- [Directions]: Within the entries below, the lines from the one with "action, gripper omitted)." through the one with "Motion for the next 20" are to be set down exactly, both ends kept.

Data excerpts:
/---

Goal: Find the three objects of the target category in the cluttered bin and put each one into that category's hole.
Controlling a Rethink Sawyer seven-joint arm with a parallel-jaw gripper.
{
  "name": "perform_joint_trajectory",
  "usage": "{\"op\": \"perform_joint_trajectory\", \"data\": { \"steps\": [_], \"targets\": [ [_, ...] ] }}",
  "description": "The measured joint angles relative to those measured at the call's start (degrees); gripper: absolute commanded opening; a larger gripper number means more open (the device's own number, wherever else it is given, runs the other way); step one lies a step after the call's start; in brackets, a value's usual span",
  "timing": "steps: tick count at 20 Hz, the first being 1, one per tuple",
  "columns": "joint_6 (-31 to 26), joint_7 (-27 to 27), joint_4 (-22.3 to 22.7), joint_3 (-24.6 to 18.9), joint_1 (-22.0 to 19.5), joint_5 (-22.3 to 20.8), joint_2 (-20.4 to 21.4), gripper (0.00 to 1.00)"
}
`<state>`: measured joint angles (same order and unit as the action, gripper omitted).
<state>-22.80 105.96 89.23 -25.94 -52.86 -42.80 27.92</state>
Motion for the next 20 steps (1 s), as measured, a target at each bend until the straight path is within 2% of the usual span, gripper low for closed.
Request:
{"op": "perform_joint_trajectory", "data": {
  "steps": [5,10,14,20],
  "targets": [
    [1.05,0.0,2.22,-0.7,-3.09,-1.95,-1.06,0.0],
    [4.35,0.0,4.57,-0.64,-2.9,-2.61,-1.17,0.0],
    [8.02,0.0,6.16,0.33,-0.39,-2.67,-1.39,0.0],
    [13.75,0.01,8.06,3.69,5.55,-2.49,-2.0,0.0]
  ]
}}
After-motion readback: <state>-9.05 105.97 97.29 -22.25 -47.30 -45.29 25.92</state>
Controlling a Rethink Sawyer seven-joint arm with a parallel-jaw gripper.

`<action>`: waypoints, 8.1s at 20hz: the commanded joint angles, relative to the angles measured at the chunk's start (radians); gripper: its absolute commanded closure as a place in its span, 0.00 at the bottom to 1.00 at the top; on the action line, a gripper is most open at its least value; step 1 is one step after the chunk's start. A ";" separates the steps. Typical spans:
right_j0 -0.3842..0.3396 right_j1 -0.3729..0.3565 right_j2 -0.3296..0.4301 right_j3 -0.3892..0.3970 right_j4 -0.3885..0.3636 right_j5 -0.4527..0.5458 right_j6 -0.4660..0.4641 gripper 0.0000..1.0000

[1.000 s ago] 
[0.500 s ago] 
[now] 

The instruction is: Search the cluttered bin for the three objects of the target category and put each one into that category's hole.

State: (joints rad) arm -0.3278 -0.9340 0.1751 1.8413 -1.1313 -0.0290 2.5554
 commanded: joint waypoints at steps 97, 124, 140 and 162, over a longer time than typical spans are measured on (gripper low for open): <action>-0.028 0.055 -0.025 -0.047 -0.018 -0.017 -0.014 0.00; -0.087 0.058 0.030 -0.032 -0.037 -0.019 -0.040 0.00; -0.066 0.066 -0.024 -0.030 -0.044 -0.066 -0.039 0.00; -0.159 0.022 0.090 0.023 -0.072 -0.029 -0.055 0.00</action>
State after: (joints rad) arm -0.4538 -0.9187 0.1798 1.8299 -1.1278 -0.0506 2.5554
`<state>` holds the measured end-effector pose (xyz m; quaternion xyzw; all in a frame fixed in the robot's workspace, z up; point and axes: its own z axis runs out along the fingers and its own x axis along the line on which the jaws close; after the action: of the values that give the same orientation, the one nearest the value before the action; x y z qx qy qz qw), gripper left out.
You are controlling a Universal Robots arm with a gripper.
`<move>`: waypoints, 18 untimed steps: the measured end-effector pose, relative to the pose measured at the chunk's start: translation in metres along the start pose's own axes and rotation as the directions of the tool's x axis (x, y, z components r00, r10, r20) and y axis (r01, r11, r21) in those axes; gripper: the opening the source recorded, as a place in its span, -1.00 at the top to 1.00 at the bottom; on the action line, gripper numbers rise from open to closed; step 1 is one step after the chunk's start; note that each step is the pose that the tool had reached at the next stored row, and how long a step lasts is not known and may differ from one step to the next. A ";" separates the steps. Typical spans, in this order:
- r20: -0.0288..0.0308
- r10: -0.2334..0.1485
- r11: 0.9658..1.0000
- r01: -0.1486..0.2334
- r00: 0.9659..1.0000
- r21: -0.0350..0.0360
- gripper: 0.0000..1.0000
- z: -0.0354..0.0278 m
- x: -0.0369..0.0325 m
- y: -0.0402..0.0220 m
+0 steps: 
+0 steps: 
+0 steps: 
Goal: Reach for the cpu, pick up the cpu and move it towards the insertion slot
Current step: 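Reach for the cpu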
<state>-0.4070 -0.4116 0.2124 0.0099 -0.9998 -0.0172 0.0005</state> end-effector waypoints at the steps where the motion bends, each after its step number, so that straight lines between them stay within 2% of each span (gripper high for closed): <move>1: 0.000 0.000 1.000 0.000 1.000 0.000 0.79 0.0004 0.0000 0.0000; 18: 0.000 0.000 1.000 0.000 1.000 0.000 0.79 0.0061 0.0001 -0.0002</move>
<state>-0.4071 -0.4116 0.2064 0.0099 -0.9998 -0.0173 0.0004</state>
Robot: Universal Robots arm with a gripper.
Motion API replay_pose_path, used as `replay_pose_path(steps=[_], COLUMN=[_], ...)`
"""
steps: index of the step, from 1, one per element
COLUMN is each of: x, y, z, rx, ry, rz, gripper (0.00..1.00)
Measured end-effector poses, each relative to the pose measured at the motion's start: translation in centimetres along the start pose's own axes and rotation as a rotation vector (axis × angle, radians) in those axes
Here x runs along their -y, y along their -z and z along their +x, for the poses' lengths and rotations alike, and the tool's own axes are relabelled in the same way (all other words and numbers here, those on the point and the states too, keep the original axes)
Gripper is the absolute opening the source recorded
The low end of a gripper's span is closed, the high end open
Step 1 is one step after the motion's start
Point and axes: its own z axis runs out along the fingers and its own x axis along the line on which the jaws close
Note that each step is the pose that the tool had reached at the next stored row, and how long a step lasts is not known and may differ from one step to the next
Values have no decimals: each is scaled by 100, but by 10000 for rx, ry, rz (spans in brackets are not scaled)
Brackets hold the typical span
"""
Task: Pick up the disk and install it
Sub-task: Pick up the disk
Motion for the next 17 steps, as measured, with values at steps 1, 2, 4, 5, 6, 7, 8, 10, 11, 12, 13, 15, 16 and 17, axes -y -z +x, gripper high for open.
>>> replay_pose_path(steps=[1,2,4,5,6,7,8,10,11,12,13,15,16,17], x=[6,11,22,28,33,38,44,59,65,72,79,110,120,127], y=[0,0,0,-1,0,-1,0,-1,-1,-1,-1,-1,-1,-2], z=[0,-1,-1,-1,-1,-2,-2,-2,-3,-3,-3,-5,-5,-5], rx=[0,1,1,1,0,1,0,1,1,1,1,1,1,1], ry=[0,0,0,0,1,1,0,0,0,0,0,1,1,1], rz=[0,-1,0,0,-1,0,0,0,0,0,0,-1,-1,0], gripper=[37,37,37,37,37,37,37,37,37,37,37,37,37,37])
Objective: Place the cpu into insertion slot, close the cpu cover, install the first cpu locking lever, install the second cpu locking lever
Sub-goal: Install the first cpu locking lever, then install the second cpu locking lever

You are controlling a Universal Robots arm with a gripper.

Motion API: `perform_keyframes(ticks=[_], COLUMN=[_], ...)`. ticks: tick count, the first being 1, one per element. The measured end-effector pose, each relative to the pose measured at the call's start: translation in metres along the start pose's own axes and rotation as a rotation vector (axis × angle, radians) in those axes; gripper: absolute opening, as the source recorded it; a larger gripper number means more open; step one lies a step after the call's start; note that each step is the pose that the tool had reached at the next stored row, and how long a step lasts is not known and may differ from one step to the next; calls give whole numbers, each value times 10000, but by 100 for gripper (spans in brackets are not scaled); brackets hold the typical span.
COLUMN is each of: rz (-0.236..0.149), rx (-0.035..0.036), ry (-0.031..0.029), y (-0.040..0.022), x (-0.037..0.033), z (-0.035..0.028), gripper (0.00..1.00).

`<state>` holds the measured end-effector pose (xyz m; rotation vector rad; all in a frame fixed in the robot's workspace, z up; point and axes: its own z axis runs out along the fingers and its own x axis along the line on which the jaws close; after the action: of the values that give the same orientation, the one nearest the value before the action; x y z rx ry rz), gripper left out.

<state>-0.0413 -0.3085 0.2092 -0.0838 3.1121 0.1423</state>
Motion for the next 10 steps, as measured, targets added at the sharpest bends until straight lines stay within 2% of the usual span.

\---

- [Solution for this exercise]:
`<state>`: measured joint angles (same order and unit as the action, gripper omitted).
<state>-22.80 105.96 89.23 -25.94 -52.86 -42.80 27.92</state>
Motion for the next 20 steps (1 s), as measured, a target at each bend until the straight path is within 2% of the usual span, gripper low for closed.

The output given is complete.